As part of its application, Advanced Electric had completed a feasibility and impact study with the Cowlitz PUD and the Bonneville Power Association, PUD spokeswoman Alice Dietz said. The study is a requirement for companies that would have at least 1 megawatt impact on the power grid.

According to the feasibility study, the Advanced Electrical farm would have started out with a 1 MW load connection. The power requirement would roughly double every subsequent year, according to the projection given to the PUD, eventually reaching 54 megawatts.

That would be the equivalent of about 10% of all the power generated by PacifiCorp’s hydroelectric dams on the North Fork Lewis River.

The Cowlitz PUD study recommended that the project would require building a new direct transmission line to the power substation in the Mint Farm, since the current substation caps out at 6 MW.

Multiple cities across Washington have dealt with a surge of cryptocurrency businesses because of the low cost of power in the Pacific Northwest. The most widely-reported example is East Wenatchee, where an influx of mining operations’ requests over the last decade eventually consumed more power than the 70,000 residents of Chelan County.
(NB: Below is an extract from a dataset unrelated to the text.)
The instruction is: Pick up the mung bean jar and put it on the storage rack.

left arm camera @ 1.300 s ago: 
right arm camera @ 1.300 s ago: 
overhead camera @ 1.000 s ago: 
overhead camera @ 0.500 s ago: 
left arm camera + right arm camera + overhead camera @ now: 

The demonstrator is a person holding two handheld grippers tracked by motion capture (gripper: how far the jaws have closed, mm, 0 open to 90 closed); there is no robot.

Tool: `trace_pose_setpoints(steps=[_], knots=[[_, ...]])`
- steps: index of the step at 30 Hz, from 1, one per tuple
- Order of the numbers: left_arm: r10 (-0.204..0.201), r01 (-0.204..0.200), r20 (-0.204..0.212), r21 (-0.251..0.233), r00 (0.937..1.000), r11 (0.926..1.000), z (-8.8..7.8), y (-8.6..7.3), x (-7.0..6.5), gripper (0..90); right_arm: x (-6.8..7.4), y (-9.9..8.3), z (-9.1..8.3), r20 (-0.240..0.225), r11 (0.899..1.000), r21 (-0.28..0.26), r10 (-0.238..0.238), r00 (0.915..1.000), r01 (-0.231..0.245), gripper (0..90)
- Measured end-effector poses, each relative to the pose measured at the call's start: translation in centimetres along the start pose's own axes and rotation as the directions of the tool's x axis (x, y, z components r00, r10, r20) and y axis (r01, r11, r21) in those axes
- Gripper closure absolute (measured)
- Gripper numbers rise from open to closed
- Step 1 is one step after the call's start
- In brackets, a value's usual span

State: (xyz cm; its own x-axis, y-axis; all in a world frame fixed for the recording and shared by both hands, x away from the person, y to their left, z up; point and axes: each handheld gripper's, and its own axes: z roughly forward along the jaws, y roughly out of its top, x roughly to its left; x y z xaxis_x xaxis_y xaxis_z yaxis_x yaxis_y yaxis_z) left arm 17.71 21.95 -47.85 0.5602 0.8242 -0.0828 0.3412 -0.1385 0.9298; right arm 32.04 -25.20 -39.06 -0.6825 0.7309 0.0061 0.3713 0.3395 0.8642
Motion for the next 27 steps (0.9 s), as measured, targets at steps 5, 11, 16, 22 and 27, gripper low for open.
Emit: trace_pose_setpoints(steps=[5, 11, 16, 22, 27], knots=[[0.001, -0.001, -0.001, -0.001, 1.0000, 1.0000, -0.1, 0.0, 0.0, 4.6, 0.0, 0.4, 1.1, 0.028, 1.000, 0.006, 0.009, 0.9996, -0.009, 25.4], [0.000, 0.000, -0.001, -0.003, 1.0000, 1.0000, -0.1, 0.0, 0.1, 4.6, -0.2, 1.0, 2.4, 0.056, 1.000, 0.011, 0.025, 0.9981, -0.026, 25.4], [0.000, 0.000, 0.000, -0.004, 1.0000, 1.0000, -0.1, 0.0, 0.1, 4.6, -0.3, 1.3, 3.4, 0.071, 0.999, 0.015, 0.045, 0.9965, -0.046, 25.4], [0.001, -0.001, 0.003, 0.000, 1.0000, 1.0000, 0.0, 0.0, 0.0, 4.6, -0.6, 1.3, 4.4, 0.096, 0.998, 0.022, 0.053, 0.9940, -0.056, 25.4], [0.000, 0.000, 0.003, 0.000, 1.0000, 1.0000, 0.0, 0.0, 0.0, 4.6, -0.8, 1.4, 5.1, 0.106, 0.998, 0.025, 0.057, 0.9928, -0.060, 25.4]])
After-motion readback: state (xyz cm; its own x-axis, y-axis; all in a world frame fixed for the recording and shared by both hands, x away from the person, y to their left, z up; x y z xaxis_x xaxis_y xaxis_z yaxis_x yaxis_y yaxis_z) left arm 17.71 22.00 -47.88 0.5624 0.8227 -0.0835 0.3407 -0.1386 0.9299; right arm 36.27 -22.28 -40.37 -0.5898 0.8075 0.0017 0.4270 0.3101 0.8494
The Planning Commission had been discussing regulations for cryptocurrency businesses since 2021, Community Development Director Ann Rivers said.

A crypto company called MiningSky briefly operated out of the former Fishers Lane Water Treatment Plant in 2018. The company pulled out, however, after a few months during negotiations over the power connection, leaving equipment behind.

The Washington Legislature took a step to address industry’s power demands this year with House Bill 1416, which has passed both chambers. The bill places clean energy standards on businesses getting power from municipal and public utilities, which would include many cryptocurrency mining centers in the state.